ジグムント・ボックスはこれからの数週間、十二回に渡って課題を用意しているらしい。ルールは簡単である。

 まずジグムント・ボックスが加賀に対し、ある指令を出す。何日の何時何分に、何処そこの場所へ行き、指定の人物を待て。相手は向こうからやって来ることもあれば、探し出す必要がある場合もある。(その難易度はその都度変化するらしい)指定の人物は、もちろんケルビム・メンタル・リサーチが準備した人間だが、加賀について詳しくは知らされていない。なので、うまく交渉して(荷物)を手に入れる必要がある。

 交渉の際に相手に伝える内容は、

(ドクター・ジグムントの依頼で来た)

(私は代理人である)

(荷物を預かりたい)

 この三点である。

 カウンセリング治療の件、クリーブ株式会社の件には、一切触れてはいけない。もちろん他言無用。これがルールである。

「まるで探偵稼業だな」

 加賀はそう感想を述べた。

「近い線だよ。どうせやるなら、面白い方がいいだろう?」

 と、装置は答えた。

 加賀が出会う人物から受け取る(荷物)がトークン、獲得報酬となる。それをジグムント・ボックスに渡せば一ゲームの終了。その都度の偶発状況から、手に入れるための行動を起こすこと。それがアサーション訓練へと繋がるらしい。

 本当にこれに治療効果があるのか、正直疑わしいが、ま、面白そうではある。

 何より加賀は密かに、この装置に親近感のようなものを感じ始めていた。二度目の面接で装置が発した、たった一つの言葉が、加賀の心にはいつまでも残っていたのである。

(夫婦の問題が、片方だけってことはないものだ)

 この数カ月、大勢から責め立てられてきた加賀が、久々に貰った支持の言葉だった。高度なAIのエリザ効果とわかっていても、今の加賀には滲みた。それは秘密を共有する相棒を得たような、そんな気分だったのである。

 

 東京メトロ・日本橋駅に到着した加賀は、B3Fよりエスカレータを登り、B5出口に向かう改札へ急いでいた。

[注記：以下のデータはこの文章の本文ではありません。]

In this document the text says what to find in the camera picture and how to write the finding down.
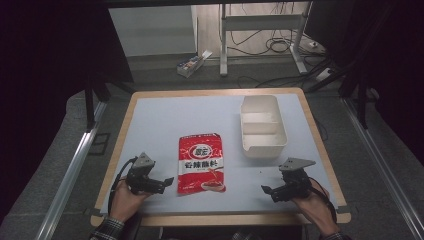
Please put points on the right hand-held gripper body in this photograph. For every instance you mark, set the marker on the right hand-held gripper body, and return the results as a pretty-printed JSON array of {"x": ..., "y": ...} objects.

 時刻は午後六時十五分。指定された刻限まであと十五分ある。

 会社の出がけに客からの電話に捉まり、少々手間取ってしまった。最寄り駅なのだが、あまり利用しない通路なので少々自信がない。

 加賀はハンズフリーの瞬き選択で(レンズ)に指示を出した。自動読み上げ項目からマップ検索を選び、(東京メトロ日本橋駅構内図)を選択する。即座に加賀の視界に3Dの透視図が差し込まれた。三層に並んだフロア構成。最下層の東西線のホームを中野方向に進み、二つ目の長いエスカレータを登る。銀座線フロアを通過。第一層・B1Fに出るとバリアフリー移動経路を左に曲がる。正面にエレベータが見えるはずだ。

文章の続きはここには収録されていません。